Beyond Amyloids: Neuroprotective Potential of Betanin and its Derivatives Against Alpha-Synuclein Aggregates and ROS Overload in Parkinson’s Disease
摘要
The aggregation of alpha-synuclein (αSN) is a key pathological feature of Parkinson’s disease (PD), leading to neural cell death via reactive oxygen species (ROS) overload and activation of downstream neurotoxic pathways. Betanin, a beetroot-derived small molecule, has exhibited antioxidant and neuroprotective properties. In this study, three betaxanthins—Bxn-A, Bxn-B, and Bxn-C—were chemically synthesized from betanin to enhance its therapeutic properties. Betaxanthin Bxn-A effectively reduced intracellular ROS levels without cytotoxicity, even at 500 µM. Additionally, betanin and its derivatives revealed neuroprotective effects, including significant reductions in apoptosis, preservation of mitochondrial membrane potential, modulated autophagy, and enhanced cell viability in PD-model cells. In terms of aggregation inhibition, betaxanthins Bxn-A and Bxn-B significantly reduced αSN aggregation compared to the control after 48 h of incubation. Betaxanthin Bxn-A also triggered disaggregation of existing aggregates and inhibited formation of large, insoluble species.
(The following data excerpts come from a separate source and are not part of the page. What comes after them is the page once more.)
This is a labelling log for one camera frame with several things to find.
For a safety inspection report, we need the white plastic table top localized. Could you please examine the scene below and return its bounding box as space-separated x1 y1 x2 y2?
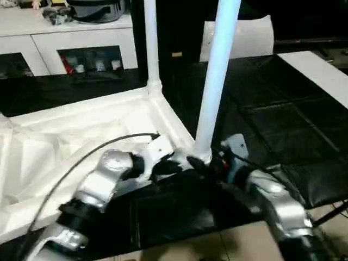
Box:
0 82 212 244

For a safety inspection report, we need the grey clutter pile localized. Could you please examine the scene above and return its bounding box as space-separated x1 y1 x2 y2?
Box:
41 5 74 25

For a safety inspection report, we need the grey bag on cabinet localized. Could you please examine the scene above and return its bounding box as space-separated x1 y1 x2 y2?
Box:
68 0 127 23

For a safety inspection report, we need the small red item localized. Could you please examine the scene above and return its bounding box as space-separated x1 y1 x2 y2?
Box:
63 57 77 74

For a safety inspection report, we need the white plastic bag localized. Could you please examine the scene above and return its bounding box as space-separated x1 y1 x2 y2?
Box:
200 15 275 61

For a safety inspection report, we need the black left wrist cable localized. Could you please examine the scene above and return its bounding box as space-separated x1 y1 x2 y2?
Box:
16 132 161 261

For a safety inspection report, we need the white plastic table leg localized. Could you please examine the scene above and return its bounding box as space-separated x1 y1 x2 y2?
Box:
194 0 242 164
143 0 163 98

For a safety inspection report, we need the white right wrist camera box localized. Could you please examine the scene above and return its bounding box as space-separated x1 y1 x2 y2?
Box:
220 134 246 166

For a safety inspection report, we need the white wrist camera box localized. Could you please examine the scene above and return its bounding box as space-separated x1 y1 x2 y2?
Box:
220 134 246 166
137 136 178 181

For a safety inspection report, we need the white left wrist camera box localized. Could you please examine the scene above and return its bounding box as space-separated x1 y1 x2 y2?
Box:
137 136 178 181

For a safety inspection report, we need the white cabinet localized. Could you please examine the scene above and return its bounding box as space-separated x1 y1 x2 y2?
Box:
0 8 139 77

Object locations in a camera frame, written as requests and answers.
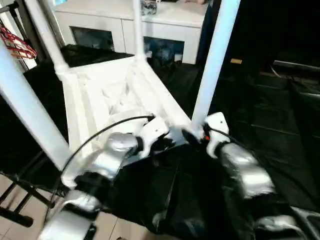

Moreover, αSN aggregation and disaggregation products formed in the presence of betanin or its derivatives exhibited significantly lower cytotoxicity than those formed in their absence. Specifically, cells treated with aggregates formed in the presence of 50 µM betaxanthin Bxn-B showed 100% viability, while those treated with disaggregation products formed in the presence of 100 µM betaxanthin Bxn-A showed 20% greater viability than those treated with untreated disaggregates. Molecular docking revealed interactions between betaxanthins and key αSN residues, suggesting destabilization mechanisms. Docking analyses with five ROS-PPI network key proteins—C5, CDC42, BCL2, CDKN1A, and CDKN1B—indicated potential roles in inhibiting oxidative stress-related pathways. Drug-likeness predictions indicated that the derivatives enhanced pharmacological potential, making them promising candidates for PD treatment.